Jon-Tom poured another glass, watching with rapt fascination as the stuff reacted like it had its own consciousness. He pulled his glass away a bit too soon, allowing a drop to hit the table. Smoke rose from the wood as it burned through it to the ground below. There was no explosion. Perhaps it had lost some of its potency over the years. However, it sputtered its way deeper into the ground with no sign of slowing. Huntchy lost his nerve.

"No way am I drinking that! I may be a lot of things, but I'm not crazy. I thought I would tough it out until you gave in, but it seems to me that this town has gotten a lunatic for its leader. I may be a lot of things, including a dismal failure, but I have a sound enough head on my shoulders to look death in the face and run away. I thought maybe it was a good day to die, but this stuff is not a good way to die. I'd prefer to do so in my sleep, on my own terms. When I agreed to this contest, I thought that it was something we could actually do. This stuff might as well be labeled as poison!"
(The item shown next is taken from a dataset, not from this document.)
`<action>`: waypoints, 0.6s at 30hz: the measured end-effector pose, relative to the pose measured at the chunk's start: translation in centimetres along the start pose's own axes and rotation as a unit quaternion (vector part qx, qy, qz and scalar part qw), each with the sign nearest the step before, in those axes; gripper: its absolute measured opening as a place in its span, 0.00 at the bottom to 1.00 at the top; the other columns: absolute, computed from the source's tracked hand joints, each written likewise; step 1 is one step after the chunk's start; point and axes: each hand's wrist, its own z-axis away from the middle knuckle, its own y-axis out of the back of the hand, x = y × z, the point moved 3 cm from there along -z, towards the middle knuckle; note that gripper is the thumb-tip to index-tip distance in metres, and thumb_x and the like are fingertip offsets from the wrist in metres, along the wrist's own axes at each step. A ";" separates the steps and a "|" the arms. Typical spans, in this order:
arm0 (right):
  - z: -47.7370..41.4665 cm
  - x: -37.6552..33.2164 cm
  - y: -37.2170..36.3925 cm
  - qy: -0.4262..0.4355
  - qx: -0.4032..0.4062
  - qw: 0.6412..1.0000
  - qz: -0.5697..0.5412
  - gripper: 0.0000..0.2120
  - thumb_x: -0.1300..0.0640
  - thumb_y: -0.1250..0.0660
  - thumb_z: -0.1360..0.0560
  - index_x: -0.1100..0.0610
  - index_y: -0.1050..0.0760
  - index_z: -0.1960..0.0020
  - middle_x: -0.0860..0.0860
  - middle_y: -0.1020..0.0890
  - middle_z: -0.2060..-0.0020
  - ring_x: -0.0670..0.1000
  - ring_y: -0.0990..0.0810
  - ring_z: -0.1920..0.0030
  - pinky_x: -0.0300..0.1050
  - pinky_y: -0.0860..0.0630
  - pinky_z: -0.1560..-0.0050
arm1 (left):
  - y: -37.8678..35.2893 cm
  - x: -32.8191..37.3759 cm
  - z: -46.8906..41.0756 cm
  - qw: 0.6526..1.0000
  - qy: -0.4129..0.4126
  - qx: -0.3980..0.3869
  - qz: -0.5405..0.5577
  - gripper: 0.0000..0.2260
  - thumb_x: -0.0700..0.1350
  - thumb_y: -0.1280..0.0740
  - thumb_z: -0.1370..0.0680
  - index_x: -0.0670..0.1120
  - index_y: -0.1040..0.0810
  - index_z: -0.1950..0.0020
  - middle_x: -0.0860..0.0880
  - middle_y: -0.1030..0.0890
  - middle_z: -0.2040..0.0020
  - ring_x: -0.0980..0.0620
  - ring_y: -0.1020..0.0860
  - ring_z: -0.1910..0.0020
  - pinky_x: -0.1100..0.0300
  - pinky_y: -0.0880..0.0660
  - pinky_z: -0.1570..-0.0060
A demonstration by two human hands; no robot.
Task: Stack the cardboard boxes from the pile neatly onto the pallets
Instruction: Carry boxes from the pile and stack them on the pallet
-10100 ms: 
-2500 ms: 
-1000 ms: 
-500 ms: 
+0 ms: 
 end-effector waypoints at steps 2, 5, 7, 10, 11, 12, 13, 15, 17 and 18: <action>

Jon-Tom nodded knowingly. "You realize that in giving up, you have committed yourself to my demands? And in doing so, everyone who signed the document is hereafter constrained by its words? Can you live with yourself under those terms?" Huntchy lowered his head. "I think it will be far better to try living my life over in a better fashion than to die a fast and painful death. I hope that you didn't plan this little caper knowing full well that Priccolo had this stuff on hand. I would be most irritated!"

Priccolo came forward. "No one knew I had that down there except me. Do you think anyone would have allowed it to stay had they known? I left it were it was, in a dark deep corner, far away from any possible discovery. I only brought it out now because I promised to provide the strongest alcohol I had. This certainly is it. There has never been anything close to it ever since." The horse was satisfied with the explanation. He looked to the Lord Mayor. Jon-Tom smiled, held up his now glowing goblet and poured its contents across his lips and down his throat. Several cries and screams came from the crowd.